Robert Shiller, Professor of Economics at Yale University, who predicted the end of the internet bubble seven years ago, said: “We could have many years of a very weak economy. Big recessions are followed by years of weakness and typically unemployment keeps rising.
“To say that this will last years is not a dramatic statement. What is happening now is much worse than 1990. We could be facing a decade of real weakness.
“This is no ordinary recession. There are signs that people see this as a different story. People are talking about a depression, something that we haven't seen previously.”
Professor Shiller's comments come as the unemployment rate in America is rising astonishingly fast.
Last week official figures showed that the US lost 524,000 jobs in December, with the overall unemployment rate rising to 7.2 per cent — the highest level for 16 years.
With about 11.1 million people out of a job, the total number of unemployed is about 50 per cent higher than a year ago.
Some economists, such as Kenneth Rogoff, the former chief economist at the International Monetary Fund and now a Professor of Economics at Harvard University, believe that America will be lucky if unemployment peaks at 9 per cent of the workforce and that there is a high chance that it will reach at least 10 per cent.
Professor Shiller, who said that he has talked to the incoming Obama Administration about possible solutions to the housing crisis in the US, took a swipe at the Federal Reserve.
He said: “This recession is by no means mechanical. People have lost a sense of confidence, a sense of trust in institutions and in each other. It is very hard for a central bank to address that by just cutting interest rates.”
Professor Shiller, who has recently published The Subprime Solution — How Today's Global Financial Crisis Happened, and What to Do About It, also warned that plans to try to limit foreclosures had met with resistance from those who felt “they had paid their mortgages, they had done everything right, but that they are now being taxed for those who did not”.
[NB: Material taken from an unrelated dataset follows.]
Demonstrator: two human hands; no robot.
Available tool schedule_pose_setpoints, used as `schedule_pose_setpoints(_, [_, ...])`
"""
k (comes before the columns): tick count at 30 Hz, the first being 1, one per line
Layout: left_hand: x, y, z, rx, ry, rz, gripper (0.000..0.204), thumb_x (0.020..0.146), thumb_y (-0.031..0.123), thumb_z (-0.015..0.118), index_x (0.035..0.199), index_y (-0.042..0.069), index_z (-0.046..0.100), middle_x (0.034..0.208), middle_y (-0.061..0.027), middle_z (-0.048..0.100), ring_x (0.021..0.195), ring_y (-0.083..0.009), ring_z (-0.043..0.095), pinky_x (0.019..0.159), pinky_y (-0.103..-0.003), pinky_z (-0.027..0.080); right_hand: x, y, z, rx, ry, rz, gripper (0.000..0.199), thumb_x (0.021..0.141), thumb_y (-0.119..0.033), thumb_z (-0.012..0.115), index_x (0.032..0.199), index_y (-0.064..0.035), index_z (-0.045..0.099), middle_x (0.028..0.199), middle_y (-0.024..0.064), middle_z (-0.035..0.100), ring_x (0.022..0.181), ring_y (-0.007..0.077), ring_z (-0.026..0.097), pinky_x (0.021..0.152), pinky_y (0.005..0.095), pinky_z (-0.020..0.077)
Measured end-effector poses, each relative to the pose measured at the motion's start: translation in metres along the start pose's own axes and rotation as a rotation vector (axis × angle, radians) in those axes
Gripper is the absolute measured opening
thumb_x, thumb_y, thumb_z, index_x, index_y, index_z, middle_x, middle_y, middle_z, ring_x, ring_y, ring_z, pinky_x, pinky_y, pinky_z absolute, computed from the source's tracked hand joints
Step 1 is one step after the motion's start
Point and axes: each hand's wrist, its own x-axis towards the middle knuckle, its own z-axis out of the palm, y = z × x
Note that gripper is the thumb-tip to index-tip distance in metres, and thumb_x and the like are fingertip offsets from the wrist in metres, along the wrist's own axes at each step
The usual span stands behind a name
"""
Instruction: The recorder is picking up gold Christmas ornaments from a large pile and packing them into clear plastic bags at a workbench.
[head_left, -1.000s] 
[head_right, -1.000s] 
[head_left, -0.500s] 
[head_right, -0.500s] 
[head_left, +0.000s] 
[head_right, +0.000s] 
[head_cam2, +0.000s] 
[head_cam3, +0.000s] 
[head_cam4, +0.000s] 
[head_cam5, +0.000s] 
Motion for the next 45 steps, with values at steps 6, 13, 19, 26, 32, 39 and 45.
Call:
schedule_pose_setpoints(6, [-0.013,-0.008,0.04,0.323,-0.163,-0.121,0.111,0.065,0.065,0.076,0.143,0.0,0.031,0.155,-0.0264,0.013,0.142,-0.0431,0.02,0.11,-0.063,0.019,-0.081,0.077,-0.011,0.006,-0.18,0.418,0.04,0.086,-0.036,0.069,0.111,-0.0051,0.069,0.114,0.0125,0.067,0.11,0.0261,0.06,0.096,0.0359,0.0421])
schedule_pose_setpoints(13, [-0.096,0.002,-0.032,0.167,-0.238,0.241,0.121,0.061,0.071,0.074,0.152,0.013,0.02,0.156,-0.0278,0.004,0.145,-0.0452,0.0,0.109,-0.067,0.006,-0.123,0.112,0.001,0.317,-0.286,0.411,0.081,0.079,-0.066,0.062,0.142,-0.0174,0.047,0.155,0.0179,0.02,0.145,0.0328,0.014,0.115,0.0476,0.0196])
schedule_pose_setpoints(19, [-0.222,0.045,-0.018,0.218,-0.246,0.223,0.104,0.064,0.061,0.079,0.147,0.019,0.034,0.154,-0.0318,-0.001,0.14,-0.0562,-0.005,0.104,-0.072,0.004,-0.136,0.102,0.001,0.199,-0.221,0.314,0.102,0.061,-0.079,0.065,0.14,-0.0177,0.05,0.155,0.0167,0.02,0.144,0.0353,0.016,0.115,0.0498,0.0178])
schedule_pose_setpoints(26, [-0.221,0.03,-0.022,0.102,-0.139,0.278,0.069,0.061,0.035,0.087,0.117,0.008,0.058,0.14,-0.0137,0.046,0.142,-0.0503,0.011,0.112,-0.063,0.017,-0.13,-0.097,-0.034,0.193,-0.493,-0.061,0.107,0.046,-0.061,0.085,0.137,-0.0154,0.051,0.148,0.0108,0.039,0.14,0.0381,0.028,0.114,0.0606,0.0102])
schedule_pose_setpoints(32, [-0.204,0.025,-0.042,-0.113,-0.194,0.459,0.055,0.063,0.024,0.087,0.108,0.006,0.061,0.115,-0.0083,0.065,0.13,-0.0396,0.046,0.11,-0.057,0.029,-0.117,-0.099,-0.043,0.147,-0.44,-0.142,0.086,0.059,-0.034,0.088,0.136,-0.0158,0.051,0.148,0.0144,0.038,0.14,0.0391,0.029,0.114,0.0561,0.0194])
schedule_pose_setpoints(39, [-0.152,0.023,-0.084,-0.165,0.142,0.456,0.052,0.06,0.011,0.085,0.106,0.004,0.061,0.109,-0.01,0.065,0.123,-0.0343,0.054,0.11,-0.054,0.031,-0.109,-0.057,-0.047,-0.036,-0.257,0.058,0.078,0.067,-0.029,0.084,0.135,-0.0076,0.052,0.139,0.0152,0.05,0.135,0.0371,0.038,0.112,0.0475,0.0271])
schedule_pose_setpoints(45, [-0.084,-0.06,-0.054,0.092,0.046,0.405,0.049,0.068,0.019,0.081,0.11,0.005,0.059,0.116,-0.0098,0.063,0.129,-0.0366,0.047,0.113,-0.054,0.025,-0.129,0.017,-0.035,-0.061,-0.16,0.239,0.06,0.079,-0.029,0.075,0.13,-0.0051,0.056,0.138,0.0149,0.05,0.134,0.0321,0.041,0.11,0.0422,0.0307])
The housing market in the United States is widely seen as one of the main causes of its economic troubles.
Spurred by low interest rates and initiatives to promote home ownership, residential real estate boomed for a decade.
Professor Shiller, who co-founded the authoritative S&P Case/Shiller home price index, was one of the first to predict that the housing market would slump and that this could bring down financial institutions.
He said: “So far the Government isn't doing much. [President-elect Barack] Obama has not made any announcement. They do not have anything going. I would have thought that Obama would be receptive [to a rescue plan to stem the rate of foreclosures].”